Output: Mode = ModeResult(mode=array([2]), count=array([2]))

Median: The middle value that divides the dataset into two halves. If the number of elements is odd, the median is the center element; if even, it’s the average of the two central elements.

  import numpy as np

  # Sample Data
  arr = [1, 2, 3, 4]

  # Median
  median = np.median(arr)
  print("Median = ", median)

Output: Median = 2.5

These measures form the foundation for understanding data distribution and identifying anomalies.
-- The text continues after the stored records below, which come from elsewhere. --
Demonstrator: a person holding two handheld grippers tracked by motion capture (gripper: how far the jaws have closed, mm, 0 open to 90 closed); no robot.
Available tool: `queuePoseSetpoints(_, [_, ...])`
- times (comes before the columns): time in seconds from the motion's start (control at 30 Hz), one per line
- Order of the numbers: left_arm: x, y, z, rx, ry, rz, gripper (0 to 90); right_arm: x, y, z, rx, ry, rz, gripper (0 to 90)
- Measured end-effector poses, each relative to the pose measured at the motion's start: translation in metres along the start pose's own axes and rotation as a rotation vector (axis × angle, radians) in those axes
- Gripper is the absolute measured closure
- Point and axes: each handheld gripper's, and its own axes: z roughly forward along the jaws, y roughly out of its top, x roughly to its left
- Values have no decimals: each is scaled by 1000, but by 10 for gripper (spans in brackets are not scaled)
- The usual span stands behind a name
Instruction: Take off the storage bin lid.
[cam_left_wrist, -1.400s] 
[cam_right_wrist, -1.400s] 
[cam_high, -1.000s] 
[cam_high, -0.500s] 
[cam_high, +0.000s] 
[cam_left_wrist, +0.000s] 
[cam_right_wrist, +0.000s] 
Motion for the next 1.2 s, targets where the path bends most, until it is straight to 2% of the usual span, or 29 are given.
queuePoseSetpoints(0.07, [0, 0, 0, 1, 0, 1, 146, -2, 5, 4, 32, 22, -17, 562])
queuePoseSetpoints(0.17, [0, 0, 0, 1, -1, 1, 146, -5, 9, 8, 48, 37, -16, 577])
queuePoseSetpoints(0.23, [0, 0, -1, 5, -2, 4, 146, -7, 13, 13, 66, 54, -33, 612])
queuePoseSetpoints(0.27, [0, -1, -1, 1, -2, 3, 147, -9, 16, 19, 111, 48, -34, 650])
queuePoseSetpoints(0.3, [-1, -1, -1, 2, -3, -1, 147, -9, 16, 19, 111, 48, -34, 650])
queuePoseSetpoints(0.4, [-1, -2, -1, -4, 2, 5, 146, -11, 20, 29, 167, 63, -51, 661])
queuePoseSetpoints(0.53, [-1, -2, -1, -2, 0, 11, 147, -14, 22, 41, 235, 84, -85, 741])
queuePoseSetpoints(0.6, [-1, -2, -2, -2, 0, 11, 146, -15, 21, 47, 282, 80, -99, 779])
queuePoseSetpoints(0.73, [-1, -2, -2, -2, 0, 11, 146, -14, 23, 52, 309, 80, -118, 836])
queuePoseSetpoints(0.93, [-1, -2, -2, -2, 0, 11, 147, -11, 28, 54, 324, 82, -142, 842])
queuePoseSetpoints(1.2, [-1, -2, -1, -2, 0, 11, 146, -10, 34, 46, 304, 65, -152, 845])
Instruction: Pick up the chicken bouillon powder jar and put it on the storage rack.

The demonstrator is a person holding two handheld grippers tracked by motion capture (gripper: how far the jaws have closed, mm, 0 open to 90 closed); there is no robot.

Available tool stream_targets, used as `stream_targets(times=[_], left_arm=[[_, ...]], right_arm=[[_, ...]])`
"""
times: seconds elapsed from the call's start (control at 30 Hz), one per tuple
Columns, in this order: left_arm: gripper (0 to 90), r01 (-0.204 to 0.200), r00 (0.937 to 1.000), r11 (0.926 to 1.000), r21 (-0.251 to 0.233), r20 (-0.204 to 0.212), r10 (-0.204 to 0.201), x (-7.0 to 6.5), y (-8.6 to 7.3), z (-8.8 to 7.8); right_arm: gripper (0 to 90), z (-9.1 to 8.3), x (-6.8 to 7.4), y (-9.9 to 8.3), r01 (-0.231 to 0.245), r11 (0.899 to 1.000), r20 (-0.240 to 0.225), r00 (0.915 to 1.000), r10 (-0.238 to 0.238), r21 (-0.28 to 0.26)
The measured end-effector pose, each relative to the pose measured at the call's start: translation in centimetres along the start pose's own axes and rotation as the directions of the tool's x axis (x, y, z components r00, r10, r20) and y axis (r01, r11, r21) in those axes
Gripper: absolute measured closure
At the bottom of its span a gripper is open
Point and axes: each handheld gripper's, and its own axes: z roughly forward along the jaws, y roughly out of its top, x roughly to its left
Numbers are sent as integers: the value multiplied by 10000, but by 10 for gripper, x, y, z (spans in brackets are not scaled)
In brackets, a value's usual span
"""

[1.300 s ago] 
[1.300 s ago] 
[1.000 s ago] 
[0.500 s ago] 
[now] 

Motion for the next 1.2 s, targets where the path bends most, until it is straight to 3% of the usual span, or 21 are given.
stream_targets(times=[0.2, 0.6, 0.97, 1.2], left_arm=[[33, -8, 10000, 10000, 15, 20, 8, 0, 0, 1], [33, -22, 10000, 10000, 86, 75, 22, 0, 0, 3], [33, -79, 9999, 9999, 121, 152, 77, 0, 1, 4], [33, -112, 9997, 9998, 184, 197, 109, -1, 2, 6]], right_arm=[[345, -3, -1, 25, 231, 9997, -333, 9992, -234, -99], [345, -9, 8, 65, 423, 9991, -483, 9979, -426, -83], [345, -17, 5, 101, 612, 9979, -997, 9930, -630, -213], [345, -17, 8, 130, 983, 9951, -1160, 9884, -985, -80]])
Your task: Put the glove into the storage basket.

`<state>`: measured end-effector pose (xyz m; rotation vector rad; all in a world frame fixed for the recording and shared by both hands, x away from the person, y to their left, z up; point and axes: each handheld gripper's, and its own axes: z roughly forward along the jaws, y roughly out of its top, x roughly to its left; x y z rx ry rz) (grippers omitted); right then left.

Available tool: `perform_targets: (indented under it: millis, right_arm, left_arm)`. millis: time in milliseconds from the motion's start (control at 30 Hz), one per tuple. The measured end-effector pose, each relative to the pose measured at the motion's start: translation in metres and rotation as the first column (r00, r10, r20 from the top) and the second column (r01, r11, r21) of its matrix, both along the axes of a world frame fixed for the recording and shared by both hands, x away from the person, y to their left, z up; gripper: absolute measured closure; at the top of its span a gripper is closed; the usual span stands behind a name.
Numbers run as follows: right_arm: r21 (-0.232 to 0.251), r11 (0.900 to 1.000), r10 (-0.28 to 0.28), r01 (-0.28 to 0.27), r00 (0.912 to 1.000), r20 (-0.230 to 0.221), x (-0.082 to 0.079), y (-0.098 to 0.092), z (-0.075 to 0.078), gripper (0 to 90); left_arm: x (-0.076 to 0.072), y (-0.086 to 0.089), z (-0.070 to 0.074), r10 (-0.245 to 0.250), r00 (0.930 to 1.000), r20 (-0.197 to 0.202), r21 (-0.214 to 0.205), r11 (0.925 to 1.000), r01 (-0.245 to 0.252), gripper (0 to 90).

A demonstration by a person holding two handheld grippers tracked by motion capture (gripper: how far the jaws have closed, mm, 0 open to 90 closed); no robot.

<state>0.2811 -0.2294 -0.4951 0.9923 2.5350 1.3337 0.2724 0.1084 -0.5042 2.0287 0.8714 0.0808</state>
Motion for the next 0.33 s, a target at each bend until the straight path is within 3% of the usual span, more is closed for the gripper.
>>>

2. Measure of Variability: Understanding Data Dispersion

Understanding how data spreads out is crucial. Measures of variability quantify this spread, which is important for identifying outliers and assessing model assumptions. Key measures include:

Range: The difference between the largest and smallest data points.

  import numpy as np

  # Sample Data
  arr = [1, 2, 3, 4, 5]

  Maximum = max(arr)
  Minimum = min(arr)

  Range = Maximum - Minimum
  print("Maximum = {}, Minimum = {} and Range = {}".format(Maximum, Minimum, Range))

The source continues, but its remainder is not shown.